O nosso país mudou muito, sobretudo, nos últimos quarenta anos: não somos mais um país agrícola rudimentar, nem mesmo nos limitamos a viver de uma agricultura de subsistência – se bem que possa, particularmente, na região norte, ser uma espécie de compensação para as dificuldades económicas mais recentes – pois já não produzimos o mínimo daquilo que consumimos. À abundância nas prateleiras dos mercados e grandes superfícies contrapõe-se uma espécie de penúria de entendimento das linguagens rurais e ruralistas… embora a mentalidade continue sem grande evolução cultural e intelectual!

Nem mesmo, quando D. Jorge aduziu como boa uma certa pastoral mais do tipo agrícola do ‘contemplar as coisas’, que respeita os ‘ritmos da realidade’, poderá será uma desculpa para nos deixarmos ir na onda dum tal ‘amadorismo’ – entendido como sem qualidade e não como ‘quem ama o que faz’ – que vive sem projeto ou sem exigência de fazer o melhor possível.
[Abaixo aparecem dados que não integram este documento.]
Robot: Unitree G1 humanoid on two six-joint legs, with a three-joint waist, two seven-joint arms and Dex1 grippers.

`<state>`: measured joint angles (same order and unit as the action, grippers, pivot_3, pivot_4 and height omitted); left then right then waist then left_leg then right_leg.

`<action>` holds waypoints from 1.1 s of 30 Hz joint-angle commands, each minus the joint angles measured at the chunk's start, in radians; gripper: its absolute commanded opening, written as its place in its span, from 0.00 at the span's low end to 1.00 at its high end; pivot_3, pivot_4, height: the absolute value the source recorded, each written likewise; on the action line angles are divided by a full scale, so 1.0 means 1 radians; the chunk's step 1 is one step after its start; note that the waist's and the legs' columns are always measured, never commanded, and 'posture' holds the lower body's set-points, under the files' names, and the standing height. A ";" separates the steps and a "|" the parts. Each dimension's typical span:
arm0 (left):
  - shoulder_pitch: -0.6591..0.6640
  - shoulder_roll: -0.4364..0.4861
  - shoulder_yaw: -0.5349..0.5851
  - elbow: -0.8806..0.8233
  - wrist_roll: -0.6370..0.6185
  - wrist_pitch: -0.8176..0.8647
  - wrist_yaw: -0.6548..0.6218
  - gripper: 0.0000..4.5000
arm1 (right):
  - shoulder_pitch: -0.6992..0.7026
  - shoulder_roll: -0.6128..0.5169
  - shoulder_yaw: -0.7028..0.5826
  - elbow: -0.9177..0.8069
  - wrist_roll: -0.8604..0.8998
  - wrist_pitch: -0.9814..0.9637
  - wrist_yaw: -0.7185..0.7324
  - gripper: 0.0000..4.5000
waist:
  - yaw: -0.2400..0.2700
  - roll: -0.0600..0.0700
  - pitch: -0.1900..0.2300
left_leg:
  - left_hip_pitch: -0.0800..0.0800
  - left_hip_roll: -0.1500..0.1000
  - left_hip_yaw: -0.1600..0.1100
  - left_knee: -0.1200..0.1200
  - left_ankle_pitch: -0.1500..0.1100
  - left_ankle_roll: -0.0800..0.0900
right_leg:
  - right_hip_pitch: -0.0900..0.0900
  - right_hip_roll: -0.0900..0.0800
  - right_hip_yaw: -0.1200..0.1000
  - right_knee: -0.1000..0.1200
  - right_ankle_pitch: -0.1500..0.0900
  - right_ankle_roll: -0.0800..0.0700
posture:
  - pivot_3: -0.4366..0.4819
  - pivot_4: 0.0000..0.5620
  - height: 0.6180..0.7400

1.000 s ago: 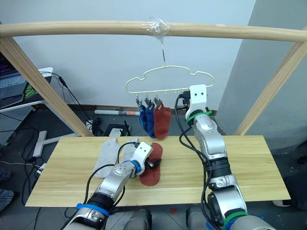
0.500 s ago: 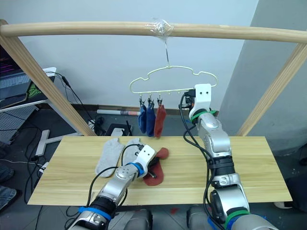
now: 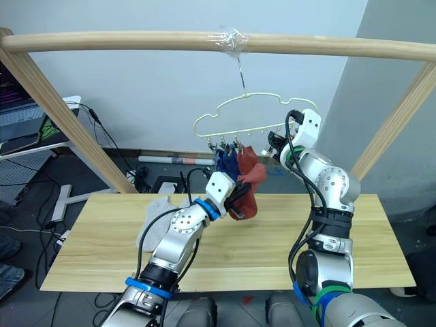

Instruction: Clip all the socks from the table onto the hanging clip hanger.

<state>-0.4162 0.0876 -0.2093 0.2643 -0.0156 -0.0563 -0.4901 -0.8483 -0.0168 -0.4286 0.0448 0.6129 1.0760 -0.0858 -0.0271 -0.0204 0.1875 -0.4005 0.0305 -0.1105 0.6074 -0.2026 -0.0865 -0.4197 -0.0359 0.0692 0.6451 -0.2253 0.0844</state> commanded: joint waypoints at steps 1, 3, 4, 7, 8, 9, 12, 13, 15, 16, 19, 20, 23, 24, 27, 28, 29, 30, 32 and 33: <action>-0.028 -0.018 0.001 -0.017 0.000 -0.030 0.016 0.00 | 0.000 -0.003 -0.029 -0.034 0.029 0.051 -0.042 0.00 | 0.000 0.000 0.000 | 0.000 0.000 0.000 0.000 0.000 0.000 | 0.000 0.000 0.000 0.000 0.000 0.000 | 0.51 0.24 1.00; -0.039 -0.030 0.010 -0.005 -0.001 -0.033 0.034 0.00 | 0.005 -0.003 -0.023 -0.048 0.043 0.073 -0.049 0.00 | 0.000 0.000 0.000 | 0.000 0.000 0.000 0.000 0.000 0.000 | 0.000 0.000 0.000 0.000 0.000 0.000 | 0.51 0.24 1.00; -0.043 -0.036 0.018 0.001 -0.007 -0.032 0.042 0.00 | 0.009 -0.004 -0.021 -0.053 0.048 0.081 -0.053 0.00 | 0.000 0.000 0.000 | 0.000 0.000 0.000 0.000 0.000 0.000 | 0.000 0.000 0.000 0.000 0.000 0.000 | 0.51 0.24 1.00; -0.056 -0.051 0.039 0.010 -0.025 -0.041 0.057 0.00 | 0.019 -0.007 -0.017 -0.061 0.055 0.095 -0.057 0.00 | -0.001 0.000 0.000 | 0.000 0.000 0.000 0.000 0.000 0.000 | 0.000 0.000 0.000 0.000 0.000 0.000 | 0.51 0.24 1.00; -0.059 -0.050 0.039 0.011 -0.024 -0.043 0.054 0.00 | 0.020 -0.008 -0.014 -0.062 0.055 0.097 -0.058 0.00 | -0.001 0.000 0.000 | 0.000 0.000 0.000 0.000 0.000 0.000 | 0.000 0.000 0.000 0.000 0.000 0.000 | 0.49 0.24 1.00; -0.063 -0.046 0.037 0.016 -0.016 -0.047 0.053 0.00 | 0.022 -0.009 -0.014 -0.062 0.055 0.098 -0.059 0.00 | -0.002 0.000 0.000 | 0.000 0.000 0.000 0.000 0.000 0.000 | 0.000 0.000 0.000 0.000 0.000 0.000 | 0.49 0.24 1.00; -0.069 -0.047 0.037 0.026 -0.023 -0.055 0.042 0.00 | 0.025 -0.006 -0.015 -0.061 0.060 0.098 -0.065 0.00 | -0.002 0.000 0.000 | 0.000 0.000 0.000 0.000 0.000 0.000 | 0.000 0.000 0.000 0.000 0.000 0.000 | 0.49 0.24 1.00; -0.071 -0.050 0.038 0.029 -0.029 -0.055 0.038 0.00 | 0.025 -0.003 -0.016 -0.060 0.062 0.098 -0.068 0.00 | -0.002 0.000 0.000 | 0.000 0.000 0.000 0.000 0.000 0.000 | 0.000 0.000 0.000 0.000 0.000 0.000 | 0.49 0.24 1.00; -0.074 -0.052 0.036 0.036 -0.034 -0.056 0.030 0.00 | 0.023 0.002 -0.020 -0.057 0.070 0.099 -0.072 0.00 | -0.002 0.000 0.000 | 0.000 0.000 0.000 0.000 0.000 0.000 | 0.000 0.000 0.000 0.000 0.000 0.000 | 0.49 0.24 1.00; -0.073 -0.052 0.034 0.036 -0.033 -0.056 0.029 0.00 | 0.022 0.010 -0.026 -0.061 0.087 0.100 -0.071 0.00 | -0.002 0.000 0.000 | 0.000 0.000 0.000 0.000 0.000 0.000 | 0.000 0.000 0.000 0.000 0.000 0.000 | 0.49 0.25 1.00; -0.072 -0.052 0.029 0.036 -0.032 -0.059 0.026 0.00 | 0.013 0.034 -0.052 -0.068 0.138 0.115 -0.072 0.14 | -0.004 0.000 0.000 | 0.000 0.000 0.000 0.000 0.000 0.000 | 0.000 0.000 0.000 0.000 0.000 0.000 | 0.49 0.25 1.00; -0.072 -0.051 0.028 0.035 -0.032 -0.060 0.025 0.00 | 0.011 0.036 -0.051 -0.073 0.145 0.122 -0.075 0.20 | -0.004 0.000 0.000 | 0.000 0.000 0.000 0.000 0.000 0.000 | 0.000 0.000 0.000 0.000 0.000 0.000 | 0.49 0.25 1.00; -0.070 -0.052 0.029 0.033 -0.032 -0.060 0.022 0.00 | 0.011 0.034 -0.047 -0.086 0.154 0.136 -0.079 0.46 | -0.007 0.000 0.000 | -0.001 0.000 0.000 0.000 0.000 0.000 | -0.001 0.000 0.000 0.000 0.000 0.000 | 0.49 0.25 1.00; -0.071 -0.052 0.029 0.034 -0.031 -0.060 0.021 0.00 | 0.012 0.028 -0.042 -0.093 0.154 0.143 -0.073 0.54 | -0.007 0.000 0.000 | -0.001 0.000 0.000 0.000 0.000 0.000 | -0.001 0.000 0.000 0.000 0.000 0.000 | 0.49 0.25 1.00; -0.080 -0.051 0.025 0.056 -0.014 -0.070 0.030 0.00 | 0.022 -0.005 -0.023 -0.145 0.168 0.186 -0.050 0.78 | -0.007 0.000 0.000 | -0.001 0.000 0.000 0.000 0.000 0.000 | -0.001 0.000 0.000 0.000 0.000 0.000 | 0.49 0.24 1.00; -0.087 -0.054 0.025 0.065 -0.012 -0.070 0.034 0.00 | 0.025 -0.024 -0.020 -0.178 0.185 0.210 -0.036 0.86 | -0.007 0.000 0.000 | -0.001 0.000 0.000 0.000 0.000 0.000 | -0.001 0.000 0.000 0.000 0.000 0.000 | 0.49 0.24 1.00; -0.090 -0.056 0.026 0.069 -0.013 -0.070 0.035 0.00 | 0.027 -0.035 -0.017 -0.203 0.199 0.227 -0.028 0.93 | -0.007 0.000 0.000 | -0.001 0.000 0.000 0.000 0.000 0.000 | -0.001 0.000 0.000 0.000 0.000 0.000 | 0.48 0.23 1.00; -0.098 -0.059 0.028 0.078 -0.015 -0.068 0.037 0.00 | 0.030 -0.052 -0.024 -0.238 0.229 0.255 -0.017 1.00 | -0.007 0.000 0.000 | -0.001 0.000 0.000 0.000 0.000 0.000 | -0.001 0.000 0.000 -0.001 0.000 0.000 | 0.48 0.23 1.00; -0.115 -0.064 0.032 0.100 -0.022 -0.065 0.035 0.00 | 0.042 -0.085 -0.033 -0.297 0.275 0.298 0.007 1.00 | -0.008 0.000 0.000 | -0.001 0.000 0.000 0.000 0.000 0.000 | -0.001 0.000 0.000 -0.001 0.000 0.000 | 0.48 0.23 1.00; -0.117 -0.064 0.034 0.104 -0.025 -0.066 0.033 0.00 | 0.046 -0.090 -0.034 -0.314 0.288 0.309 0.009 1.00 | -0.008 0.000 0.000 | -0.001 0.000 0.000 0.000 0.000 0.000 | -0.001 0.000 0.000 0.000 0.000 0.000 | 0.46 0.23 1.00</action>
<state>-0.5096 0.0338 -0.1822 0.3825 -0.0336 -0.1000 -0.4588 -0.7998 -0.0997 -0.4519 -0.2022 0.8499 1.3618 -0.1003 -0.0355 -0.0202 0.1877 -0.4016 0.0304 -0.1106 0.6072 -0.2027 -0.0862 -0.4209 -0.0356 0.0692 0.6445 -0.2256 0.0846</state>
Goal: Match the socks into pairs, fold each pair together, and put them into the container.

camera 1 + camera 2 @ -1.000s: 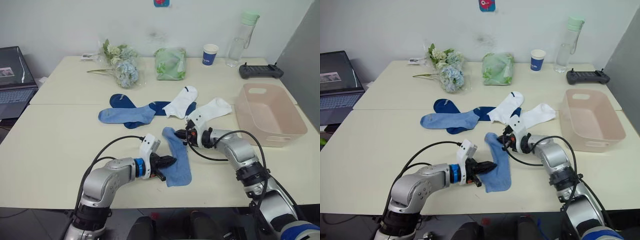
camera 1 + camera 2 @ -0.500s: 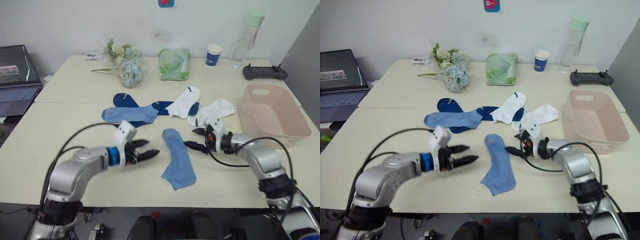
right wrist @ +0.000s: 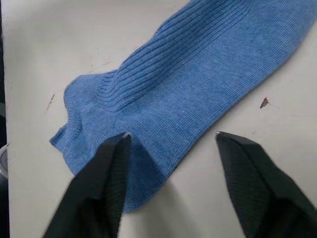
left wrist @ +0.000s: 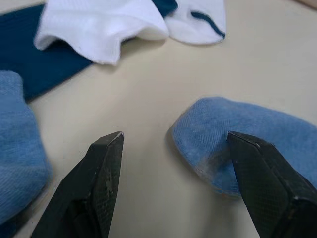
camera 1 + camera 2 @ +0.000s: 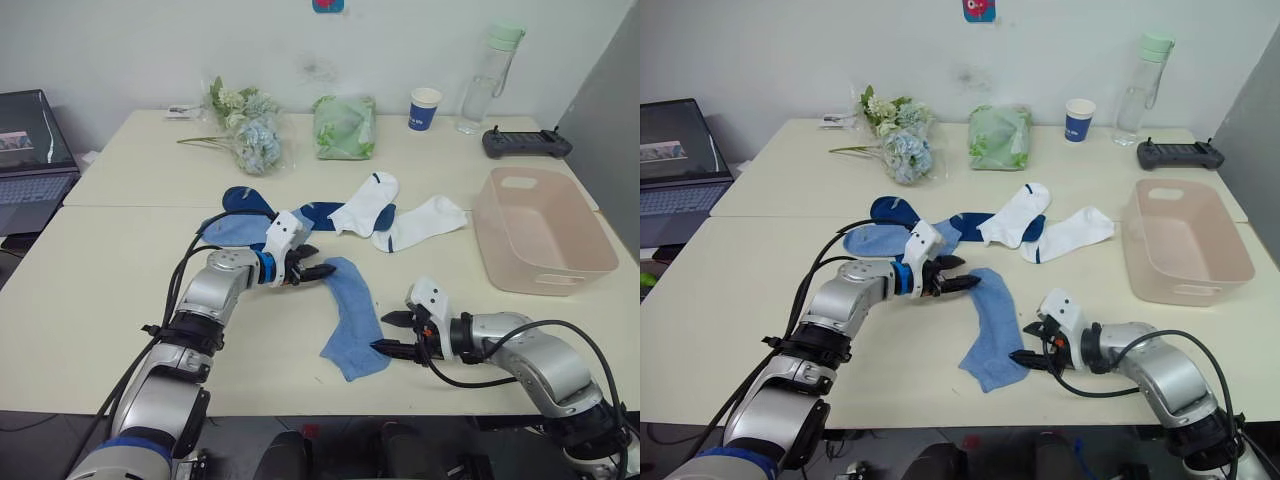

Urge, por isso, fazer bem e com qualidade o que a Deus e aos outros nos solicitam, pois a ‘arte de semear’ – à luz da experiência do Evangelho – é simples, mas contém condições em que cada um tem de assumir as suas tarefas, deixando aos outros o espaço e as oportunidades que lhe competem: cuidar, regar, velar e até colher… segundo o tempo e as condições de cada qual. Precisamos de ser só aquilo que somos sem pretensões de sermos o que outros são e vivem… na Igreja como no mundo.